Fibrosclerotic organ diseases, a major cause of morbidity and mortality in the Western world, involve tissues as diverse as the liver, kidney, heart, lung, skin, and intestine. The causes of these diseases are manifold, and specific noxae are implicated in different settings. Nevertheless, most (if not all) of these conditions share common pathogenetic grounds, such as being characterised by derangement of the tissue “wound healing” response. The ability of tissues to respond to injury has evolved to neutralise infectious agents and to limit parenchymal cell damage. The wound healing response comprises recruitment of inflammatory cells, deposition and remodelling of extracellular matrix, and regeneration (or an attempt thereof) of parenchymal cells. The ultimate outcome of this process is dependent on the duration of damage, and on the ability of parenchymal cells of specific tissues to reconstitute the original architecture.

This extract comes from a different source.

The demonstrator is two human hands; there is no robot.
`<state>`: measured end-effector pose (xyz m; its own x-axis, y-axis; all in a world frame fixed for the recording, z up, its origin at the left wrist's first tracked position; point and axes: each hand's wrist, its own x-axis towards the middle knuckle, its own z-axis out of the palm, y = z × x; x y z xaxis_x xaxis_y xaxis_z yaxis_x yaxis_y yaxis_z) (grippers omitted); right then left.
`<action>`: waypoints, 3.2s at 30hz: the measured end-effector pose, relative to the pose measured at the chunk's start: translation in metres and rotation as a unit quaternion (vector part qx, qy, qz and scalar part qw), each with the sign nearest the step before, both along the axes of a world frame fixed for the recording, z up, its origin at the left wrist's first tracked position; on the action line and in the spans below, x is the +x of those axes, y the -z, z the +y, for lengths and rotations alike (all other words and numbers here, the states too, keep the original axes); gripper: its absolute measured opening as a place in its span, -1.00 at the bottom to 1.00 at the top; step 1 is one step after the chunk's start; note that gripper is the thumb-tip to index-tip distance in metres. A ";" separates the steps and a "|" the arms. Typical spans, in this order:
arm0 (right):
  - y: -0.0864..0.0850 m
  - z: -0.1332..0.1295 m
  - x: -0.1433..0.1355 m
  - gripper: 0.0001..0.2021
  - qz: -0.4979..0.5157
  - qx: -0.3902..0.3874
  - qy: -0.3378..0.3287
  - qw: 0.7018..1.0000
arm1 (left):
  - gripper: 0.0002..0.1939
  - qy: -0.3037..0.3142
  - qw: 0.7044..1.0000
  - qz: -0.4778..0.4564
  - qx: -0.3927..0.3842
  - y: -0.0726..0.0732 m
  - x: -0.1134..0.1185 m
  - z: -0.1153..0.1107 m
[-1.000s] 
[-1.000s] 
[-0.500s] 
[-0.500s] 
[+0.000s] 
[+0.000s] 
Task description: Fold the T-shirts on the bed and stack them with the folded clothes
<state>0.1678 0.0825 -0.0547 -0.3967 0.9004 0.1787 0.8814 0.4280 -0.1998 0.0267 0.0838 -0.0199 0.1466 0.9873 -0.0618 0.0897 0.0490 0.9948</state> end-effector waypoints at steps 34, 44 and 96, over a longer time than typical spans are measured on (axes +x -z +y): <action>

Thus chronic damage is often characterised by simultaneous and uncoordinated activation of all components of the wound healing response, resulting in chronic inflammation, destruction of the parenchyma, and progressive scarring. Chronic pancreatitis is a typical example of the transferability of these concepts to the clinical field. In response to several causes, most frequently alcohol abuse, metabolic abnormalities, or autoimmunity, damage to acinar cells leads to chronic inflammation, eventually resulting in substitution of pancreatic parenchyma with bundles of scar tissue and loss of function.1

The contribution of inflammation to the development of fibrosis varies in different conditions, and understanding the interaction between these processes is relevant to devise therapeutic strategies for chronic diseases such as pancreatitis. Identification of the chemokine system has elucidated the molecular mechanisms regulating leucocyte trafficking in a given tissue. Chemokines are a family of small cytokines …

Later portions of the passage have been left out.